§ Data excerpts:
>>>>
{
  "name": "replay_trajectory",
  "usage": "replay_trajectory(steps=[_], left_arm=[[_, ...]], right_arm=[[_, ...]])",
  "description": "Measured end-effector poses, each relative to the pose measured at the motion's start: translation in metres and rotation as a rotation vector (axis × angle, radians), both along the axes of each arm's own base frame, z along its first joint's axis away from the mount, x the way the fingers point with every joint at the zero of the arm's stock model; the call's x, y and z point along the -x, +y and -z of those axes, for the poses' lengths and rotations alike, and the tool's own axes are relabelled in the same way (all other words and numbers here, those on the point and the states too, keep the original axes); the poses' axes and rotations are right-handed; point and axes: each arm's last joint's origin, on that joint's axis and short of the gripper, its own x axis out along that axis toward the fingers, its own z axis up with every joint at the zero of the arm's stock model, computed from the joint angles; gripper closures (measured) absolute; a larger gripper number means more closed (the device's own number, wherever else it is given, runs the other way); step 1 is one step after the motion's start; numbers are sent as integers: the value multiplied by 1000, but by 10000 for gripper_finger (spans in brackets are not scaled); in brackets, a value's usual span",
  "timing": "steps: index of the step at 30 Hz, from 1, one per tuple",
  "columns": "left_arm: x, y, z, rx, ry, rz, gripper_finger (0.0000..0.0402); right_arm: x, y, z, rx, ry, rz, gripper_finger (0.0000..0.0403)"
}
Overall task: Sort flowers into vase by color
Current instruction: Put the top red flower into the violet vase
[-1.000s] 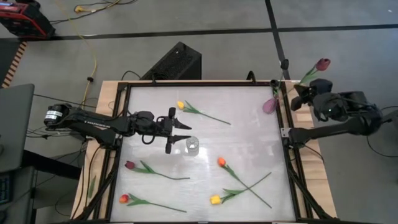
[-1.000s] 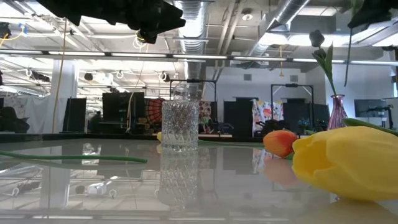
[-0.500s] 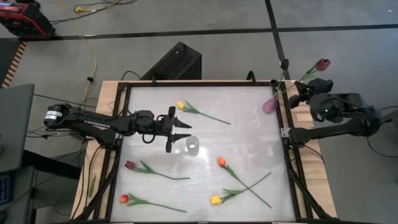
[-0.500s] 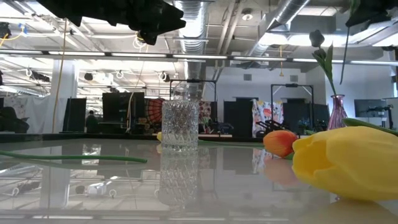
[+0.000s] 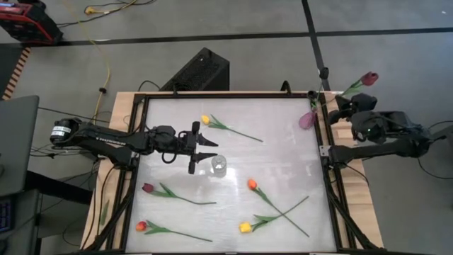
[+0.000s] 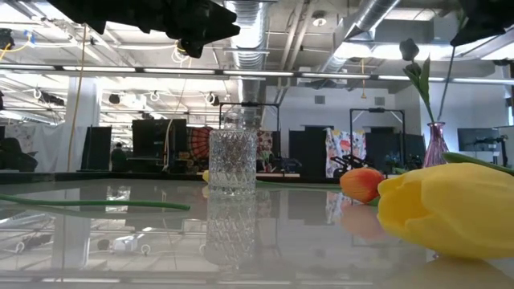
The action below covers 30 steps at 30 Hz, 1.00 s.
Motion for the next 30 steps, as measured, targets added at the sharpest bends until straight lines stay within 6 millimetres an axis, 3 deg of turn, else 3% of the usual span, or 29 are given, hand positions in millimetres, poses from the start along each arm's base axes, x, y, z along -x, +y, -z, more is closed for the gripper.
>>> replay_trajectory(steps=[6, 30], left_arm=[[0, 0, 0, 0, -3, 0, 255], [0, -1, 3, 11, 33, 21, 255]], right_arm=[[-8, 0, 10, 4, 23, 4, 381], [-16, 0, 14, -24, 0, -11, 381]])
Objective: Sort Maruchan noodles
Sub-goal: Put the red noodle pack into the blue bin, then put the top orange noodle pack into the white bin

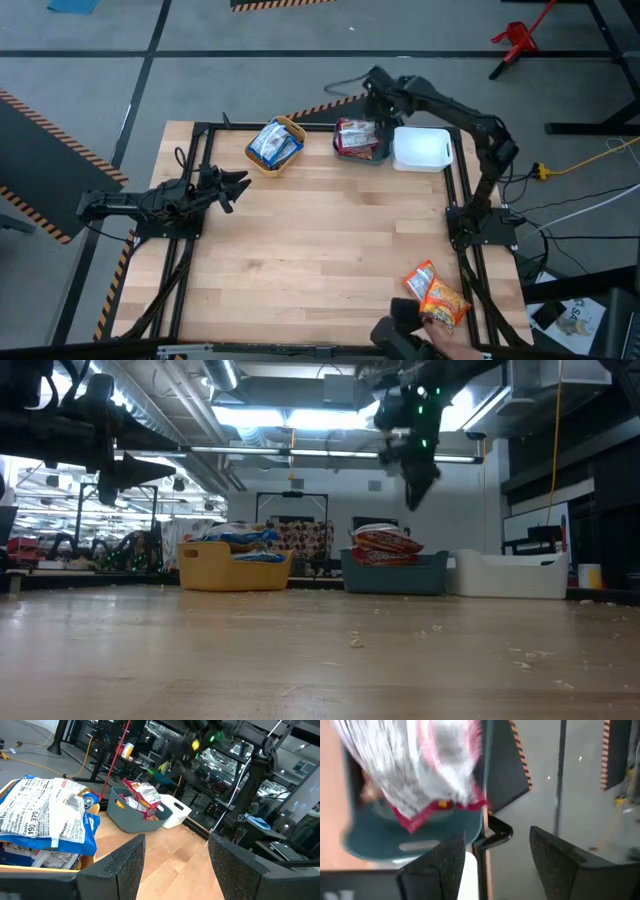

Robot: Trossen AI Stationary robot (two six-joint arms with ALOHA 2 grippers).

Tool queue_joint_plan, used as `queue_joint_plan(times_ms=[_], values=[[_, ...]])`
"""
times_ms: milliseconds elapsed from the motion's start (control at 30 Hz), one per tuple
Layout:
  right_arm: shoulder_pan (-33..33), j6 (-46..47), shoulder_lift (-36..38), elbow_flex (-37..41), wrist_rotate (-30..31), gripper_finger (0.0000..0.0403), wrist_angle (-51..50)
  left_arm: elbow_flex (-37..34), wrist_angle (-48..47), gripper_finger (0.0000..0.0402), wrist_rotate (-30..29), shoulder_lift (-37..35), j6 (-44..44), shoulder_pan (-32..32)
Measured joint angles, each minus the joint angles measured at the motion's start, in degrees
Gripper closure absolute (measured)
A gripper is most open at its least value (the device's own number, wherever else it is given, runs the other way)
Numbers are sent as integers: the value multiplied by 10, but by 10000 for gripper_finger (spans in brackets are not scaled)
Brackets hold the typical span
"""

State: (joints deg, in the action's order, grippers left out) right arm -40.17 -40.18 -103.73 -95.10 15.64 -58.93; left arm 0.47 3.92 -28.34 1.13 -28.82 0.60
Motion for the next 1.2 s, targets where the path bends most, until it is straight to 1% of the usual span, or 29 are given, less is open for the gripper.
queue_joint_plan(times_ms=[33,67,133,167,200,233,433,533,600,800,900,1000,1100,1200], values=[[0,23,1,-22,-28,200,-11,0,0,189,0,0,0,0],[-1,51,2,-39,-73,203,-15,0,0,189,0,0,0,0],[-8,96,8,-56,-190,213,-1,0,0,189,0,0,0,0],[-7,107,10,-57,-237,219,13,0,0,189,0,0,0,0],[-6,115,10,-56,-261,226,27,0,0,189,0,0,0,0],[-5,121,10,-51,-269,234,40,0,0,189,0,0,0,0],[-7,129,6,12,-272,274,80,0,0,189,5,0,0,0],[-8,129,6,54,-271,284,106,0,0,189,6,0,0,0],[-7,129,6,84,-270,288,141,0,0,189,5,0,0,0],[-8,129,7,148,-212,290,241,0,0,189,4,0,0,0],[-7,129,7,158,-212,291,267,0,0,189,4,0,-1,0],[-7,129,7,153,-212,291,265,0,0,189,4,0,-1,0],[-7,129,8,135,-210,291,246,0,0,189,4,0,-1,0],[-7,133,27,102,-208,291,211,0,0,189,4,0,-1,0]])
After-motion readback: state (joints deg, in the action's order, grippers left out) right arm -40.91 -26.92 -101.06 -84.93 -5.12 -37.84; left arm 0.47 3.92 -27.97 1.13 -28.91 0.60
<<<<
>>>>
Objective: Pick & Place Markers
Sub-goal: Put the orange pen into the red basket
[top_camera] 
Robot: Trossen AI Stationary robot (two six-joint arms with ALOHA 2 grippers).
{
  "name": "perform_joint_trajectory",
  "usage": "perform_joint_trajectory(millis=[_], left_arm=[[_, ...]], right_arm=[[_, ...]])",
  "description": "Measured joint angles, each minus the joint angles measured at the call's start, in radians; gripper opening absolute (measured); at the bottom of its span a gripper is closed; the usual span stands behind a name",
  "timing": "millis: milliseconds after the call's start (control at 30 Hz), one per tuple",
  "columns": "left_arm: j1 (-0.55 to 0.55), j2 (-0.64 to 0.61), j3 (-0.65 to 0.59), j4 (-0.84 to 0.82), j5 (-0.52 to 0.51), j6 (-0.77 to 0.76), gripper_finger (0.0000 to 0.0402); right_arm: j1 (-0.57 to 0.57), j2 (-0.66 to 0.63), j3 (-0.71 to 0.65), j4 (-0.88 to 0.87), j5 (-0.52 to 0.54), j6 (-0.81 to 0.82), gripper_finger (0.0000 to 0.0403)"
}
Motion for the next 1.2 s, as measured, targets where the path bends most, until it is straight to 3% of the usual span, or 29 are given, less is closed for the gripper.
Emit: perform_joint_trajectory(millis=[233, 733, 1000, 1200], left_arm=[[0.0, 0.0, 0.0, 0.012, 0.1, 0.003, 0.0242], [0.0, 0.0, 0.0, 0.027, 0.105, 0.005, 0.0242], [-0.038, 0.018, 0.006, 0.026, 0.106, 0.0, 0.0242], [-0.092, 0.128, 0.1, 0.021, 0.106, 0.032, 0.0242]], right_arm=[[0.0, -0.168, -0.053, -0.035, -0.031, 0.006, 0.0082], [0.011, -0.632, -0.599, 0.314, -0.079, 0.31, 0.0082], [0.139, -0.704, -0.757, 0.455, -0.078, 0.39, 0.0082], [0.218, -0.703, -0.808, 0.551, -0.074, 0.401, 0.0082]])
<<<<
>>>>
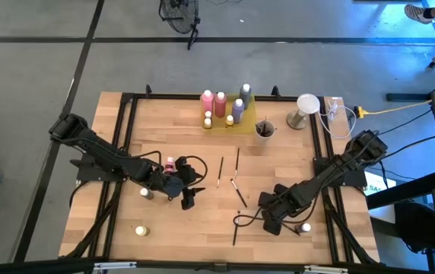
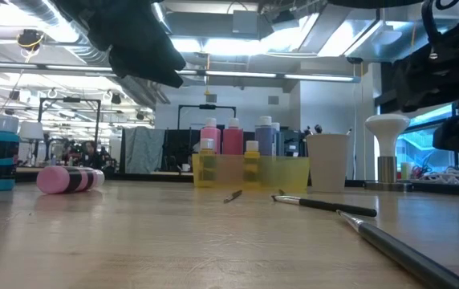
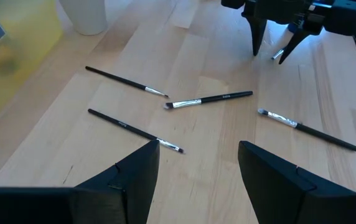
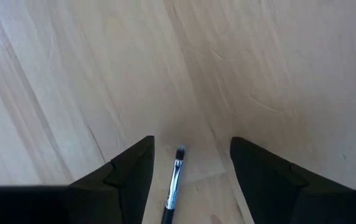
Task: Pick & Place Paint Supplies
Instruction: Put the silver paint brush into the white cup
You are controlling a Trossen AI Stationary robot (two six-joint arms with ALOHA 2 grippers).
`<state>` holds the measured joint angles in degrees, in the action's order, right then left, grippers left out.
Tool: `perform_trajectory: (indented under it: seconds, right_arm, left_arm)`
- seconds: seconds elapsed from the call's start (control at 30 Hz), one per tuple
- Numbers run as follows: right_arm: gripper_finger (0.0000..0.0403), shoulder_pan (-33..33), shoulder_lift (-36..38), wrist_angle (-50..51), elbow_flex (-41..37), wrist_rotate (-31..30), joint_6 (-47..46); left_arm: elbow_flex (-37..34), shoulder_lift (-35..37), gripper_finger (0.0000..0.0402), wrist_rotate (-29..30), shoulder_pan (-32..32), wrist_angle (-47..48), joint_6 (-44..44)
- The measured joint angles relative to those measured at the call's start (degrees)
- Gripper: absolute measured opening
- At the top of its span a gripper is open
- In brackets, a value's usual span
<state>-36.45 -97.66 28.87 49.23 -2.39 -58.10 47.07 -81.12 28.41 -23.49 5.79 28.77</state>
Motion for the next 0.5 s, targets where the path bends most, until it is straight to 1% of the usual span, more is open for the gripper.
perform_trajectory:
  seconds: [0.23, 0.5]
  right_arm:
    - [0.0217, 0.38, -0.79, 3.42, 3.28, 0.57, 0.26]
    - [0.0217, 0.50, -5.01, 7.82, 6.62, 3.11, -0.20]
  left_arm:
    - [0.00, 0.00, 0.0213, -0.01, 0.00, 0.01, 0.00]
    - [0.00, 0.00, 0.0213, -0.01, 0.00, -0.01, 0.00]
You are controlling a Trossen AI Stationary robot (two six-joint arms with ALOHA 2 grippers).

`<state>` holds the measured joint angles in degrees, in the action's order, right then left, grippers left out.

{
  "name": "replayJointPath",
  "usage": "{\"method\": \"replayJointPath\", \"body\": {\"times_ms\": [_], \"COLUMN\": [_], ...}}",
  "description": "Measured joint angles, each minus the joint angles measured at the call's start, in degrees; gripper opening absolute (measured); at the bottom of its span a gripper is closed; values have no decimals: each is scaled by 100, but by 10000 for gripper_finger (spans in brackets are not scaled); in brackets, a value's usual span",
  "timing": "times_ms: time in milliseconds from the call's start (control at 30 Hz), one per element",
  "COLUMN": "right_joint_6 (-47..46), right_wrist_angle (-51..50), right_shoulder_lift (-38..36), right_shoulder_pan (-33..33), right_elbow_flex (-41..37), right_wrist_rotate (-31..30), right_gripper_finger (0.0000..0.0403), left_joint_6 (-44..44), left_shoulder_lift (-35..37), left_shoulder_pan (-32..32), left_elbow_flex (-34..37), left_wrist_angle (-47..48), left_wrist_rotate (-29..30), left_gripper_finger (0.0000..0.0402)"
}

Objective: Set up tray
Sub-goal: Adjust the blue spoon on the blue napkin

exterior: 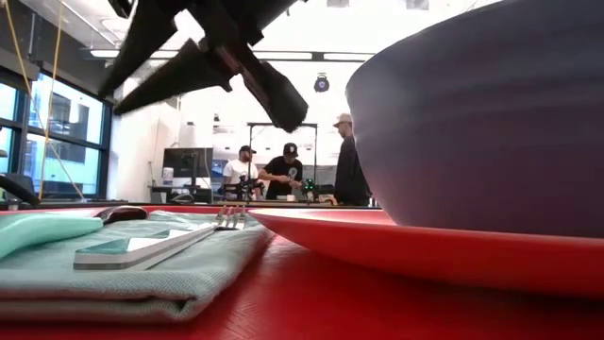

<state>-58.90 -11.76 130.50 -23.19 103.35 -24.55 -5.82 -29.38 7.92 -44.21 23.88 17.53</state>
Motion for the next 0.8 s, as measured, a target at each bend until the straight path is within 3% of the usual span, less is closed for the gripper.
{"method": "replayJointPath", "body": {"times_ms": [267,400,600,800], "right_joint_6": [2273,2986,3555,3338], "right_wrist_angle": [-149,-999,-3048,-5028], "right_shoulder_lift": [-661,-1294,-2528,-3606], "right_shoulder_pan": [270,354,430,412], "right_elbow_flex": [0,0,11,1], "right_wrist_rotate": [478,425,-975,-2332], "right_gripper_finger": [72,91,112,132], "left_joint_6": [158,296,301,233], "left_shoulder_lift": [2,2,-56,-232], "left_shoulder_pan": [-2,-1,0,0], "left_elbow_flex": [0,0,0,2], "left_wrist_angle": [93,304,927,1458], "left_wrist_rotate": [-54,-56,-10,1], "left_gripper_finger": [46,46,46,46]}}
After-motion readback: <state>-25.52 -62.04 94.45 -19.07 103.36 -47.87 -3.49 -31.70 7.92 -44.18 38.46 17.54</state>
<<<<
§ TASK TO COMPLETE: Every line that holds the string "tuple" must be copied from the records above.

§ WRITTEN ANSWER:
  "timing": "steps: index of the step at 30 Hz, from 1, one per tuple",
times_ms: milliseconds elapsed from the motion's start (control at 30 Hz), one per tuple
  "timing": "millis: milliseconds after the call's start (control at 30 Hz), one per tuple",
- seconds: seconds elapsed from the call's start (control at 30 Hz), one per tuple

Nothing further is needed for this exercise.